Minecraft in Assembly language

Overv cloned Minecraft using x86 assembly. You can boot your computer into it. Crazy: "Starting in assembly right away would be a bit too insane, so I first wrote a reference implementation in C". Instructions are provided to put it on a USB stick. [via Hacker News]


  1. I want to see this, minetest, or one of the other ‘hey lets do minecraft in x language’ do something different once it’s established worldbuilding.

    What I dunno but it’d be bad if they just did a full clone.

    1. Maybe it won’t take a circa-2009 computer to run a game with circa-1996 graphics now.

  2. OK, this is neat, but I’ve got to take issue with how it was presented. “Minecraft” isn’t a game type – it’s a specific piece of software. A Minecraft “clone” would need to support Minecraft world files, mods, et al. This is not that.

    1. The issue here is that Minecraft is often defined by the client and server mods. The ability to relink Java JAR files to integrate these mods is a key to the game’s appeal.

  3. He should translate it to ARM assembly language and port it to boot on a Raspberry Pi.  Instant-on, dedicated Minecraft appliance!

    1. even though there’s a cut down version of minecraft on the pi for free.

      I could see this succeeding.

  4. lets hope they stop short of encoding into spacetime itself.
    Then we would be walking around in a… OH, SNAP!!

  5. As someone who has written more than a few lines of assembly in my day, let me say assembly != faster. This is neat, and it is clearly (both by inspection and the author’s admission) a toy, educational project. That is great! That is neat!

    But don’t get it confused with the future of computing – it is the dim, distant past and we should be happy to have it behind us.

    When I was young and (more) naive, I used to fantasize about computer games that booted your machine and avoided all the waste and problems of modern operating systems. Wrong! Whatever resources you free up are severely offset by the many things the OS does for you that you must forego or write yourself.

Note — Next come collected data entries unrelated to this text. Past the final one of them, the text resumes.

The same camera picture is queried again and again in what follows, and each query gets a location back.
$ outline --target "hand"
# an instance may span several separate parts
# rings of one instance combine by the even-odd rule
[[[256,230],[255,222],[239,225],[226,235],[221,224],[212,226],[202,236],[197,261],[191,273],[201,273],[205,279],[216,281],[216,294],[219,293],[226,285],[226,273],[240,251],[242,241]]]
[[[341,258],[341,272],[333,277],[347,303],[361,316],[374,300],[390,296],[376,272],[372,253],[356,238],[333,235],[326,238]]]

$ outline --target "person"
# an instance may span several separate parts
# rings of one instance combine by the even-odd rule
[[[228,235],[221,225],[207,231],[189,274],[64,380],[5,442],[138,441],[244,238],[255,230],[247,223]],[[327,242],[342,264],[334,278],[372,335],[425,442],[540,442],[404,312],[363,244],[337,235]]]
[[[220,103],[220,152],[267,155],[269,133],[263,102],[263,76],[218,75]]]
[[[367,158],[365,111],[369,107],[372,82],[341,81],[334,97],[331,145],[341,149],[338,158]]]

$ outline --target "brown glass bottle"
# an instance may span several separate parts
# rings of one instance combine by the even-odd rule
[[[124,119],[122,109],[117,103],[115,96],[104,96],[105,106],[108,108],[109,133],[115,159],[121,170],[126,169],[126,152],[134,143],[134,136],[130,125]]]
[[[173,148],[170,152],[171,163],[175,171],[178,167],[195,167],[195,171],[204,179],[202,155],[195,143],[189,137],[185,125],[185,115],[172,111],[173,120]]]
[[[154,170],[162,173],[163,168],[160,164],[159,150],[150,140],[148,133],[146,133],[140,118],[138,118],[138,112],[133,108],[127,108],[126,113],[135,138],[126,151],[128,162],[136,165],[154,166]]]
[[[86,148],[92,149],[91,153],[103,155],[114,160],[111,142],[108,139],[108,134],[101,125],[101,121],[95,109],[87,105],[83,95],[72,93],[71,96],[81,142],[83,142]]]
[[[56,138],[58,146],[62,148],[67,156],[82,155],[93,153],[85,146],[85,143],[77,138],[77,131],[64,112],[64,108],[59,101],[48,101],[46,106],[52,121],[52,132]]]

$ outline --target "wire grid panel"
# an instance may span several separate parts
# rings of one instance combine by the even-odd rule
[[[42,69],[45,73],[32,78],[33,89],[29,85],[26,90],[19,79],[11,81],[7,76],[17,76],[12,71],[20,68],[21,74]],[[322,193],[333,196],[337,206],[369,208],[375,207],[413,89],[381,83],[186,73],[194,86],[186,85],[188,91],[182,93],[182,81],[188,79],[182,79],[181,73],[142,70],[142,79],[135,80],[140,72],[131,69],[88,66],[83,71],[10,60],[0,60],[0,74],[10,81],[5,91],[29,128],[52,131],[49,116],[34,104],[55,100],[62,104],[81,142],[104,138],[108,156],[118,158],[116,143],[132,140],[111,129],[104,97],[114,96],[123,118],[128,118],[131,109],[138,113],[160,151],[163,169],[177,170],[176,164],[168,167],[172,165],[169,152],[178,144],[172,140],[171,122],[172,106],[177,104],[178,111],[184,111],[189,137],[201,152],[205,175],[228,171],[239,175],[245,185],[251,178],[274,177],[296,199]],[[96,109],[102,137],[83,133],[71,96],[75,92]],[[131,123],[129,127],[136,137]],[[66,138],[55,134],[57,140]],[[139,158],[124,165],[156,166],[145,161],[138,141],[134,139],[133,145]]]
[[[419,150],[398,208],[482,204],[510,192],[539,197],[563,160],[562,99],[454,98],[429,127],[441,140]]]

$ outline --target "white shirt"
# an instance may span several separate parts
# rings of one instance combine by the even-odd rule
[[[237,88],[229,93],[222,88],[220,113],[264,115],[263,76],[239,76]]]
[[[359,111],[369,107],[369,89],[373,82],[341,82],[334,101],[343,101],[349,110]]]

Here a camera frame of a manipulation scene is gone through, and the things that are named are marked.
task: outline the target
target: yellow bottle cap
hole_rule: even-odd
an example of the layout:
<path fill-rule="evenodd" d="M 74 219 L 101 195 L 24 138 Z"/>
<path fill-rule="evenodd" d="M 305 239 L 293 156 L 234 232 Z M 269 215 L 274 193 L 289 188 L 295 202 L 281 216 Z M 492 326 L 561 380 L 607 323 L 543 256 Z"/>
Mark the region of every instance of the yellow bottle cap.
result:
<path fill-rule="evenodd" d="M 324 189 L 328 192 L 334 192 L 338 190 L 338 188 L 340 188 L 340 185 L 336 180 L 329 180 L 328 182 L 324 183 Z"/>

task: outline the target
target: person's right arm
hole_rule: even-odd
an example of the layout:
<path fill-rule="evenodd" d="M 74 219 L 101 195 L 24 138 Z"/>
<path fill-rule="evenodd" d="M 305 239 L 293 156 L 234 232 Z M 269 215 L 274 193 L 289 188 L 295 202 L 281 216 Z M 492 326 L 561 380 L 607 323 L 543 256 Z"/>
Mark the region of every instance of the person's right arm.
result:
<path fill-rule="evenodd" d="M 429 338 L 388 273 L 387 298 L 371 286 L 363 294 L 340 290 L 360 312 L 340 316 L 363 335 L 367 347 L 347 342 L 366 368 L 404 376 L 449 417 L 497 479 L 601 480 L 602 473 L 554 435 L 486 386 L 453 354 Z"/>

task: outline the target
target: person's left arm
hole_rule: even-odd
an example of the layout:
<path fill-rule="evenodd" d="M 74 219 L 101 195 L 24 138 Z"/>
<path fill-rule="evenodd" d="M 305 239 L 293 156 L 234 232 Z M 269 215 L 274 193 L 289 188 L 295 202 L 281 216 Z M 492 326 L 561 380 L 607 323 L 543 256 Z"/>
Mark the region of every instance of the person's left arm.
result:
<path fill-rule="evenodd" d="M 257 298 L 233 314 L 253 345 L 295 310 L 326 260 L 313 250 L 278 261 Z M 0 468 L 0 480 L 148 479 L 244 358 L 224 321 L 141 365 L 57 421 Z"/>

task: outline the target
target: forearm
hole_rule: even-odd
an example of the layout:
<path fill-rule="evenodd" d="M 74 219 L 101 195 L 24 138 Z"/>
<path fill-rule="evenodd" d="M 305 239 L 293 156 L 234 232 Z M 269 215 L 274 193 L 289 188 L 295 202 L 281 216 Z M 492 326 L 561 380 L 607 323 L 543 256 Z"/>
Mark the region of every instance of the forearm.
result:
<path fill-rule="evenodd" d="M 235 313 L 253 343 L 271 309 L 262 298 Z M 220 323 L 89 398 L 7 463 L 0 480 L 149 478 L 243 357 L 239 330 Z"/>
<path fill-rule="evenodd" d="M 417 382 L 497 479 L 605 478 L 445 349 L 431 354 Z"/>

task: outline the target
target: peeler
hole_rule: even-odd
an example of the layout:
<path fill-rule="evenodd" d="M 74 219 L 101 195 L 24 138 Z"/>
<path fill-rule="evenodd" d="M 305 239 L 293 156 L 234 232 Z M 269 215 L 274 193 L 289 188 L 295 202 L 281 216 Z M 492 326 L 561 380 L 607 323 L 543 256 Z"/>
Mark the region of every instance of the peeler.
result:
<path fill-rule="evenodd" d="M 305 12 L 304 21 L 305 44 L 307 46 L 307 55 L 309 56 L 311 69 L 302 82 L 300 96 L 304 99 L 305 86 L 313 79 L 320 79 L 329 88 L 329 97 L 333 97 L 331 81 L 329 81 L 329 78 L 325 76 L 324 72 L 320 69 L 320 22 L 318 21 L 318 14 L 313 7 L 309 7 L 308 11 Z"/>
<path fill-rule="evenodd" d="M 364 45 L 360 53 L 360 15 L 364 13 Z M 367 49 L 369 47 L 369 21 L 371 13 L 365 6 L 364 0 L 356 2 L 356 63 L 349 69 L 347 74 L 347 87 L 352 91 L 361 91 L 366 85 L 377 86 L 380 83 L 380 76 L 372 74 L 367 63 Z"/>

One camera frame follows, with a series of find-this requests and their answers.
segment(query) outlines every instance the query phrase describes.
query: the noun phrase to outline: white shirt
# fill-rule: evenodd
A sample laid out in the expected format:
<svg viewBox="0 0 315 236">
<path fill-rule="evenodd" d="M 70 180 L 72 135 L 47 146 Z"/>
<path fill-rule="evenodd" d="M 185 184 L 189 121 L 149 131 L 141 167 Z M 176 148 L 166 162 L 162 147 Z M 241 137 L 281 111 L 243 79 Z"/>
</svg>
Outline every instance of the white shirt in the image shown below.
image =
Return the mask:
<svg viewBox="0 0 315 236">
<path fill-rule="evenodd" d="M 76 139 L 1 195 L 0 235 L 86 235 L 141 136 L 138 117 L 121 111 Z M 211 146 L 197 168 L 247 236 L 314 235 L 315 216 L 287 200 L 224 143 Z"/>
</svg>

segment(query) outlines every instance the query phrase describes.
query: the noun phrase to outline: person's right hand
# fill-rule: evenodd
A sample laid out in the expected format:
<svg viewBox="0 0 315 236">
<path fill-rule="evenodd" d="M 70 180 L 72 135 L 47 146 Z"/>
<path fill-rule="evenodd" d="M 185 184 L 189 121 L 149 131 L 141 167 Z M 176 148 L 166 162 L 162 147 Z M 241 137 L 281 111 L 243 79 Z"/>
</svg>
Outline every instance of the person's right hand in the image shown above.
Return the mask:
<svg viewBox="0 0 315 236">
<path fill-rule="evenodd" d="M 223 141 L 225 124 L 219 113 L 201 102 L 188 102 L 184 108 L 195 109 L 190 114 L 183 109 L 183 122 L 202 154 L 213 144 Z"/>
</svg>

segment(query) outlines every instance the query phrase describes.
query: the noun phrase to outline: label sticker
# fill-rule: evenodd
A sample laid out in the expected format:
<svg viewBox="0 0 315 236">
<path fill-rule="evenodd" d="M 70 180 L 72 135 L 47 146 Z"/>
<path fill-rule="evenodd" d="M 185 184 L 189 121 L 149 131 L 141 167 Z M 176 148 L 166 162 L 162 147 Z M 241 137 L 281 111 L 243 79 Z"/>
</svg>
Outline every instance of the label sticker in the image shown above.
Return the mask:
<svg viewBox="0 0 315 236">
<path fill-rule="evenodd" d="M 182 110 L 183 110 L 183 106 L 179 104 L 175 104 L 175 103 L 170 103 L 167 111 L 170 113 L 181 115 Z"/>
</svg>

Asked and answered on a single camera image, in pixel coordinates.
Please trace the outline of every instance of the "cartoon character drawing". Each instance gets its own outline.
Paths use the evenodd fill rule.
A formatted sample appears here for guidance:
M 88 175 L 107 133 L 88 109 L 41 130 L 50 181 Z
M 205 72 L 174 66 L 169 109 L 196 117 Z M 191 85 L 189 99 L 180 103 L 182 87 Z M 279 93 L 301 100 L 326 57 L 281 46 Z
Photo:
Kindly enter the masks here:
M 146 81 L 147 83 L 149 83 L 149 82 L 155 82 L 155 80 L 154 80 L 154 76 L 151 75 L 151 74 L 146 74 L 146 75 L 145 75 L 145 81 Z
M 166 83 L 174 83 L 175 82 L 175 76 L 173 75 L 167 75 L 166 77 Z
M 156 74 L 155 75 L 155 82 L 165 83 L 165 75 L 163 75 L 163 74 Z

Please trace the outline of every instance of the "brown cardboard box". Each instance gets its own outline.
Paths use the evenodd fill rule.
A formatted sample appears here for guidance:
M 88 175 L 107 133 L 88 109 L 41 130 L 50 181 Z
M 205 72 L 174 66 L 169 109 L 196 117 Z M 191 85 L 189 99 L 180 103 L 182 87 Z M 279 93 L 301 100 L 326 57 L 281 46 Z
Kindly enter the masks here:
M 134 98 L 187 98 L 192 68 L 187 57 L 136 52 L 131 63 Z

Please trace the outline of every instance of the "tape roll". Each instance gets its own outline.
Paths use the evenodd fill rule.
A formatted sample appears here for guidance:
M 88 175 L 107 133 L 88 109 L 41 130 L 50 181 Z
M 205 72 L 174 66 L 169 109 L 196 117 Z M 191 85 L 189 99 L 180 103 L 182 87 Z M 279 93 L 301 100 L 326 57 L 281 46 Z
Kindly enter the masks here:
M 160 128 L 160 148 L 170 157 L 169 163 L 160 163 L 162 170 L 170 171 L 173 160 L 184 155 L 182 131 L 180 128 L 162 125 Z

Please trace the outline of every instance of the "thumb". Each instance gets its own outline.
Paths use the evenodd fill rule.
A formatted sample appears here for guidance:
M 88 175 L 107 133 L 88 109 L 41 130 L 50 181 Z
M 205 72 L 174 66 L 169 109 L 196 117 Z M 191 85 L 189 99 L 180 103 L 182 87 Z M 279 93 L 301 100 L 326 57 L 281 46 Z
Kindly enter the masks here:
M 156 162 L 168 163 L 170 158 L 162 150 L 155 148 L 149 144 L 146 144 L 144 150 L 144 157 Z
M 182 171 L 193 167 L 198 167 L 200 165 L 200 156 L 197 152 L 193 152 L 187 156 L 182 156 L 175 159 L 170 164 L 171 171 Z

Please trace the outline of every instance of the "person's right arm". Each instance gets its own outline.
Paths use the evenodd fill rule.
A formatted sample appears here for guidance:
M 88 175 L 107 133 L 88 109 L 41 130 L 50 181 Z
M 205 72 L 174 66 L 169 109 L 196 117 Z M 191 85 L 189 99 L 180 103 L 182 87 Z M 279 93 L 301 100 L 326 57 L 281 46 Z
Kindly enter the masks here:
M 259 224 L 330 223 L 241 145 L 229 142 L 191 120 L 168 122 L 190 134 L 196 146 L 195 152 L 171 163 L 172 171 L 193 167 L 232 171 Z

    Everyone who is exclaiming that this will save memory and make things faster needs to take an OS class.

    * Graphics: Right away we see that he has written his own raytracer because he doesn’t have OpenGL (no GPU). That’s got to hurt.  In fact, he is just marching rays through the grid: no accelerations structures, just brute force.

    * Net: Minecraft is pretty heavily online, right? Did he write his own TCP/IP stack? No way, no access to NIC.

    * Persistent storage is nice; where will you store your carefully constructed voxel Millennium Falcon model? Who is setting up filesystems and handling writes for you?

    * Memory!! It looks like his current world size is 32^3, which sounds small (I don’t play Minecraft). Without paging and modern memory managers, how will you use all the glorious storage on your machine?

    You can forget about threads (multi-core), input devices (other than the keyboard), output devices other than VGA-resolution results, etc and a bunch of other things I am glossing over.

    There are definitely crufty corners in our OSes, but they are still totally worth it over writing it all ourselves in ASM (even Windows).

    In fact, very little is (or should) be written in assembly nowdays. The important things are algorithmic improvements and thread/data-level scalability. I only use assembly when the compiler’s code generator makes a “mistake” (i.e. doesn’t emit instructions in the best format for performance) and that is quite rare. Modern CPUs are very good at finding instruction-level parallelism in most code and you are better off focusing on higher-level concepts and adding features.

    TL;DR: Good class project, probably quite illuminating and satisfying. Absolutely not a replacement for any version of Minecraft running on an OS.

    1. When I was young and (more) naive, I used to fantasize about computer games that booted your machine and avoided all the waste and problems of modern operating systems

      I’m not sure about your age, so this might be before your time, but in the 8-bit era (and even the early IBM PC era), that’s exactly how most games worked — games came on floppies or tapes (and hard drives weren’t around at least for home machines), and the full operating system would take a large chunk of the available space. So most games just had a bootloader that dumped you into the game itself.

  6. FTFA: “Unfortunately this turned out to be a lot more work than I expected, so
    currently a large fraction of the codebase is still in C.”

  7. …So once Minecraft is ported to DCPU-16 assembly, you could play it in 0x10c.  

    And with enough redstone, you could build a machine to play 0x10c in Minecraft.